In InfinStor Managed I/O transform types, the infinStor client library or clientlib ( the infinstor pip package) manages input and output for the transform. The clientlib

  • reads data from the Cloud Object Store,
  • copies it into a local directory in the execution environment (VM or container),
  • and passes the data it into user code in one of the following ways:
    • infin_transform_all_objects callback
    • infin_fs transforms (infin_fs stands for infinstor filesystem)

1.2.1. infin_transform_all_objects transforms

This type of transform adopts a push model: clientlib pushes data from cloud storage into the transform by copying data from cloud storage to local storage:

  • when the transform is run, infinstor clientlib starts an mlflow run automatically
  • input_dir parameter
    • all the objects in the chosen cloud storage, InfinSnap or InfinSlice are downloaded into input_dir temporary directory
    • Note that if the objects were present in subdirectories under input_dir, that subdirectory hierarchy is preserved when the files are downloaded from the cloud object store into the local temporary directory
  • the callback infin_transform_all_objects() in the transform is invoked.
  • output_dir parameter
    • The transform code can write any output, created during its run, to output_dir.
    • when the transform finishes, infinstor clientlib logs the files in output_dir as artifacts of the mlflow run, using mlflow's log_artifact() API.
    • The directory structure under output_dir is preserved when the artifacts are logged to the mlflow run (using log_artifact() )
  • kwargs parameter
    • represents the key=value arguments specified when the transform is run. These are additional user specified key=value pairs, that can be passed to the transform at the time of running the transform.
  • when the transform finishes, the corresponding mlflow run is automatically marked as finished

The following is the default template all-objects-template.

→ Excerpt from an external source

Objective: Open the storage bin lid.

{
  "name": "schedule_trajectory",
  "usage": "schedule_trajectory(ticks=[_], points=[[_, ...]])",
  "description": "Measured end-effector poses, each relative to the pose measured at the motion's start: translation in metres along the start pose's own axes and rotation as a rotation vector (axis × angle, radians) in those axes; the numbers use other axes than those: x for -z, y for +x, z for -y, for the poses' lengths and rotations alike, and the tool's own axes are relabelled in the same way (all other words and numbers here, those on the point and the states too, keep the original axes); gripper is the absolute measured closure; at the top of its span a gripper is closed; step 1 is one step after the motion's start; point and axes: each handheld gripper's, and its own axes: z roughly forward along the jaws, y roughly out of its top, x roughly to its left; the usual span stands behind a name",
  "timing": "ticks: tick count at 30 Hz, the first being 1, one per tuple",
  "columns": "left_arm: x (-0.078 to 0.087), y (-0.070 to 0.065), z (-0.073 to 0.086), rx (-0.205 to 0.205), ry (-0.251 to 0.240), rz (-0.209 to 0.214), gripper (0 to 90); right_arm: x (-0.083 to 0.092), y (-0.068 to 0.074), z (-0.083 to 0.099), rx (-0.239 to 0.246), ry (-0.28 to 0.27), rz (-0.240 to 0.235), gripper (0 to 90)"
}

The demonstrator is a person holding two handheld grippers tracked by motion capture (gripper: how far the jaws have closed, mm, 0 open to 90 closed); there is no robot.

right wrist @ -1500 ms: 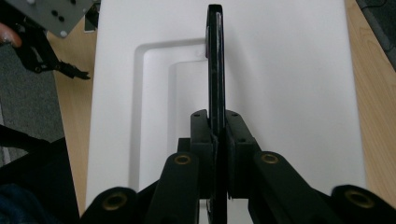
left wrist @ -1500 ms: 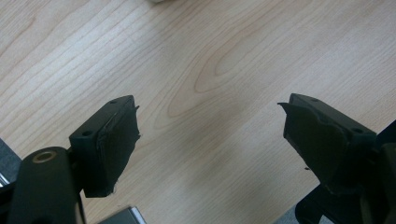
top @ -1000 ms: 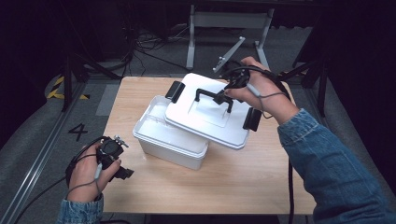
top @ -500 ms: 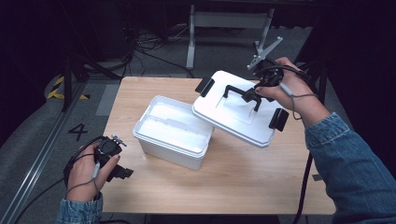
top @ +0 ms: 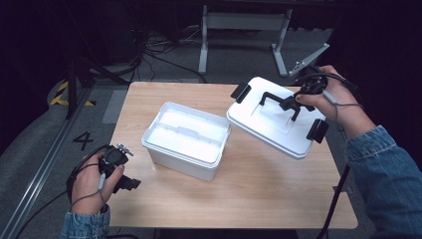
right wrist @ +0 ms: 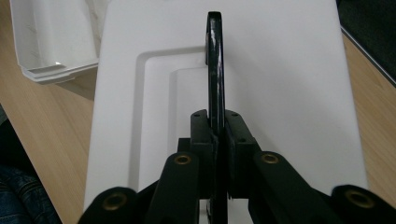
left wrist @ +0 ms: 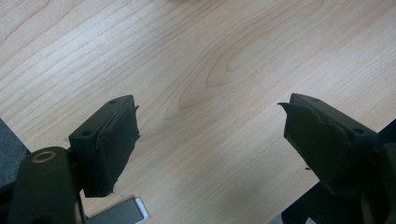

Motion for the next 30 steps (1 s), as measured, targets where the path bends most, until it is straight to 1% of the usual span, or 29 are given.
schedule_trajectory(ticks=[2,4,7,9,10,13,16,18,19,20,21,22,23,24,25,29,30], points=[[-0.002,0.0,0.001,0.014,0.004,0.015,18.4,0.001,-0.004,0.005,-0.009,-0.003,0.005,84.4],[-0.003,0.001,0.001,0.007,0.007,0.009,18.4,0.001,-0.008,0.01,-0.02,-0.004,0.011,84.4],[-0.004,0.002,0.001,0.006,0.005,0.007,18.4,0.002,-0.017,0.02,-0.042,-0.006,0.02,84.4],[-0.004,0.001,0.001,0.005,0.003,0.007,18.4,0.002,-0.019,0.023,-0.049,-0.005,0.02,84.4],[-0.004,0.001,0.001,0.006,-0.002,0.006,18.3,0.002,-0.021,0.025,-0.056,-0.006,0.027,84.4],[-0.004,0.001,0.001,0.004,-0.001,0.003,18.2,-0.002,-0.027,0.034,-0.07,-0.002,0.027,84.4],[-0.005,0.001,0.001,0.007,-0.002,0.003,18.2,-0.01,-0.033,0.042,-0.081,0.004,0.029,84.4],[-0.004,0.001,0.0,-0.005,-0.003,0.002,18.2,-0.016,-0.036,0.047,-0.089,0.009,0.031,84.4],[-0.004,0.001,0.0,-0.006,-0.002,-0.001,18.3,-0.019,-0.037,0.05,-0.09,0.013,0.037,84.4],[-0.005,0.001,0.0,-0.008,0.0,0.006,18.4,-0.021,-0.038,0.052,-0.092,0.018,0.045,84.4],[-0.005,0.001,0.0,-0.01,0.002,0.006,18.4,-0.026,-0.039,0.056,-0.094,0.029,0.062,84.4],[-0.006,0.001,0.0,-0.006,0.007,0.01,18.4,-0.029,-0.039,0.059,-0.097,0.036,0.069,84.4],[-0.006,0.001,0.0,-0.01,0.009,0.007,18.4,-0.033,-0.041,0.061,-0.1,0.04,0.074,84.4],[-0.007,0.001,0.0,-0.004,0.009,0.009,18.4,-0.036,-0.042,0.064,-0.099,0.041,0.074,84.4],[-0.007,0.002,0.0,-0.015,0.006,0.003,18.4,-0.041,-0.044,0.068,-0.11,0.042,0.072,84.4],[-0.007,0.002,-0.001,-0.019,0.013,0.008,18.4,-0.056,-0.051,0.079,-0.138,0.046,0.058,84.4],[-0.007,0.003,-0.001,-0.024,0.014,0.003,18.4,-0.06,-0.053,0.082,-0.147,0.05,0.057,84.4]])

# This transform is called with all objects downloaded to input_dir
#
# Note that dir hierarchy in source is preserved inside input_dir
def infin_transform_all_objects(input_dir, output_dir, **kwargs):
    print('input_dir=' + input_dir + ', output_dir=' + output_dir)

1.2.1.1. infin_transform_all_objects example

Here is a practical example of the infin_transform_all_objects transform. In this example,

  • the transform simply copies its input directory to its output directory, preserving the input directory hierarchy.
  • This output can be used as an input to subsequent transforms
###########################
#  infin_transform_all_objects transform: copies input to output; 
#############################

import os
import sys
import logging
from pathlib import Path
import mlflow
import logging

logging.basicConfig(level=logging.INFO, format="%(asctime)s - %(process)d - %(name)s - %(levelname)s - %(message)s")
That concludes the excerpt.